Student researchers from Niagara College’s Agriculture & Environmental Technologies Innovation Centre are playing an important role investigating uses for a waste product from the greenhouse industry.
The research team with students from the Greenhouse Technician program are working on a course-based project with Walker Environmental Group (WEG) to explore recycling possibilities and beneficiary secondary uses of rockwool, a non-biodegradable mineral wool product.
An inorganic insulator, rockwool is also manufactured as a soilless growing medium and typically used for hydroponic fruits and vegetables.
“This type of media, which comes wrapped in plastic bags, allows growers to precisely dose fertilizers, water and other components necessary for the most optimal growth of the plants,” says Marin Dujmovic, Process Specialist at WEG. “Once crops are harvested, this media is not re-usable for growing and needs to be disposed of.”
Walker’s machinery shreds the material, separating plastic bags from the re-usable rockwool. “Once separated, plastic is disposed at the landfill (even though we are looking into re-using this plastic in manufacture of low-carbon fuels etc.) and shredded rockwool material is used as a bulking agent in compost production,” adds Dujmovic.
With its history of offering environmental waste solutions, WEG partnered with the College’s Research & Innovation division to investigate the possible benefits of using rockwool as more than just a bulking agent.

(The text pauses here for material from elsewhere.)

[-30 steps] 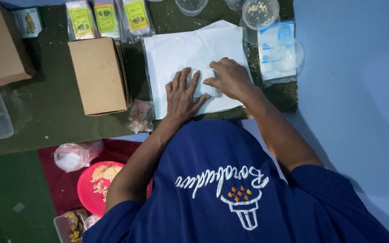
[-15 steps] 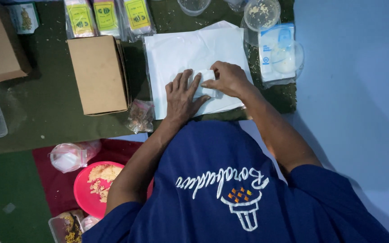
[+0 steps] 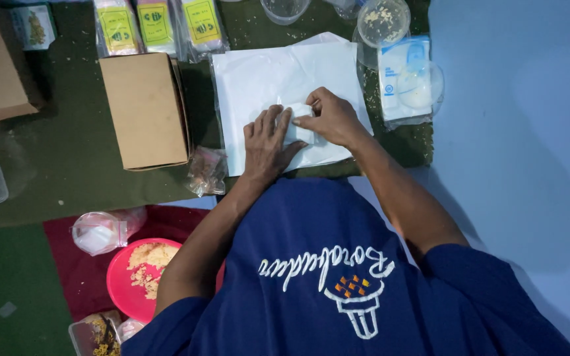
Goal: Folding paper to wrap powder, assembling a small cardboard box, and scooping food into a plastic cup.
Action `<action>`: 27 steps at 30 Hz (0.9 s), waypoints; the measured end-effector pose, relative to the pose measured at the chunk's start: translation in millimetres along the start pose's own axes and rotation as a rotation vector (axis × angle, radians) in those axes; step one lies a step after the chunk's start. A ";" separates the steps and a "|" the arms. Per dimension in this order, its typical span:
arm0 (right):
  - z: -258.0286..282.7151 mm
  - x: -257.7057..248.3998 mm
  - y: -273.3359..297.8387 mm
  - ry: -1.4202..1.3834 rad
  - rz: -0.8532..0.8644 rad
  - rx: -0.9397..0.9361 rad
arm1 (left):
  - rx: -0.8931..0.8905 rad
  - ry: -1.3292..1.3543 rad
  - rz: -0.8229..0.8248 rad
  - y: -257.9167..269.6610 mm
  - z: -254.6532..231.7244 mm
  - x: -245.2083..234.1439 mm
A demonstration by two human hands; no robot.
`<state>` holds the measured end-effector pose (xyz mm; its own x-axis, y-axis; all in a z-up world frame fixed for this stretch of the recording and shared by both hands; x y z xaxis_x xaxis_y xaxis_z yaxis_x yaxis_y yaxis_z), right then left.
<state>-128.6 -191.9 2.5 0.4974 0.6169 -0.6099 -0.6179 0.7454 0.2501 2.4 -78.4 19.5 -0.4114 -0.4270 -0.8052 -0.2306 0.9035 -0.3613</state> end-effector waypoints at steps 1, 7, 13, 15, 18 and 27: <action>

“In theory, this bulking agent will increase compost’s moisture content (since we receive rockwool at high moisture levels, with some nutrient leftovers as well), water holding capacity, porosity and nutrients, which all have a beneficial effect on the growth of the plants,” explains Dujmovic.
Led by NC Faculty Research Lead Derek Schulze, the growing trial with a basil crop uses varying percentages of the rockwool/compost blends, compared with a control, to quantify how the plants grow. Results of this phase will determine if it’s possible and/or beneficial to use the rockwool in compost, not only as a bulking agent, but also as a compost quality enhancer.
“If there’s no impact with the highest percentage, that means they can get rid of tons of rockwool, and the plants grow just fine,” says Schulze, who’s also the coordinator for the Greenhouse Technician program.
It’s a project that proves popular with students in Schulze’s class. “It’s interesting, and the students like it because they are very conscious about being environmentally responsible.”
The team has been trialling basil because it’s a quick crop; however, growing research will be repeated this winter using different crops, says Schulze.
If the used rockwool media is successfully incorporated into compost production, it may mean new markets for WEG as they will be “able to recycle new material (used rockwool media) on an ongoing basis with good use of the end product,” adds Dujmovic, who visits the NC greenhouse weekly to meet with the student researchers.
The growing trial received funding from the Ontario Centres of Excellence through their College Voucher for Technology Adoption (CVTA) program.